Most stars are born in groups that can number in the thousands, in what are known as stellar nurseries. The Sun's life is thought to have started this way, 4.57 billion years ago. Recent research suggests that over 50 percent of all Sun-like stars are in binary pairs.
HD186302 is not just a stellar sibling, but a special one, uncannily similar to the Sun. It's a G-type main-sequence star just a bit bigger than the Sun, and around about the same surface temperature and luminosity. It also has extremely similar chemical abundances, and is around the same age - about 4.5 billion years old. It's an even closer match than F-type star HD162826, identified as a stellar sibling in 2014.

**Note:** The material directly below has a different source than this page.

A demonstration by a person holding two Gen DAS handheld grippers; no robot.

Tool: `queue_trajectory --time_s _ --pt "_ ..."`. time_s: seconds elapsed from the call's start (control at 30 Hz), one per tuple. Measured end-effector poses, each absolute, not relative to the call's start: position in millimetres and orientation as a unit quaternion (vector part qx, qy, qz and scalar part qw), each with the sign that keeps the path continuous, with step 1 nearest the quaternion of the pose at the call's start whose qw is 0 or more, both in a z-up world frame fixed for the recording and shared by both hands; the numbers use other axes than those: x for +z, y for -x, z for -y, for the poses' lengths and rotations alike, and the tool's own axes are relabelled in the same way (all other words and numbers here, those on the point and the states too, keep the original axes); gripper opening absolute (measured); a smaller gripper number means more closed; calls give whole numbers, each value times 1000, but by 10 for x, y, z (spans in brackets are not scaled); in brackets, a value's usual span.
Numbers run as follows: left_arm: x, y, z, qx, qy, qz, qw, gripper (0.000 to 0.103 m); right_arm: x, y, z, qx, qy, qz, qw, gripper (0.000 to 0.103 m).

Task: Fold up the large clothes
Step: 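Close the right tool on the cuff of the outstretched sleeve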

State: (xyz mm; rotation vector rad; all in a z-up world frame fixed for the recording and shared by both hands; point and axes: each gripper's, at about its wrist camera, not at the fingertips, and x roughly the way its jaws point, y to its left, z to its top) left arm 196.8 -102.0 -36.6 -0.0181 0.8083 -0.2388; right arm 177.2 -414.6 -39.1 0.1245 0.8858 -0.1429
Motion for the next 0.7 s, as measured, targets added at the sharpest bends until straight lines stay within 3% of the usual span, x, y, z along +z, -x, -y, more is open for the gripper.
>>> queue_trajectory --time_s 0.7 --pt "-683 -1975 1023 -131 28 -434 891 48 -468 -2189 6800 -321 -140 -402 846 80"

That means the size, age, temperature, luminosity and chemical composition of the Sun are all compatible with life “as we know it.” It is plausible that planets orbiting other stars with these same qualities - stellar siblings - could host life-forms similar to ours… and a stellar twin represents an even more hopeful option. If our sibling candidate has a planet, and the planet is a rocky type, in the habitable zone, and if this planet was 'contaminated' by the life seeds from Earth, then we have a dream scenario - an Earth 2.0, orbiting a Sun 2.0.
That's a lot of ifs, but however slim the chance, all these things could plausibly have come to pass. IA astronomers are now making plans to look very hard for signs of any planets that may be orbiting HD186302.
The team's research has been published in the journal Astronomy & Astrophysics.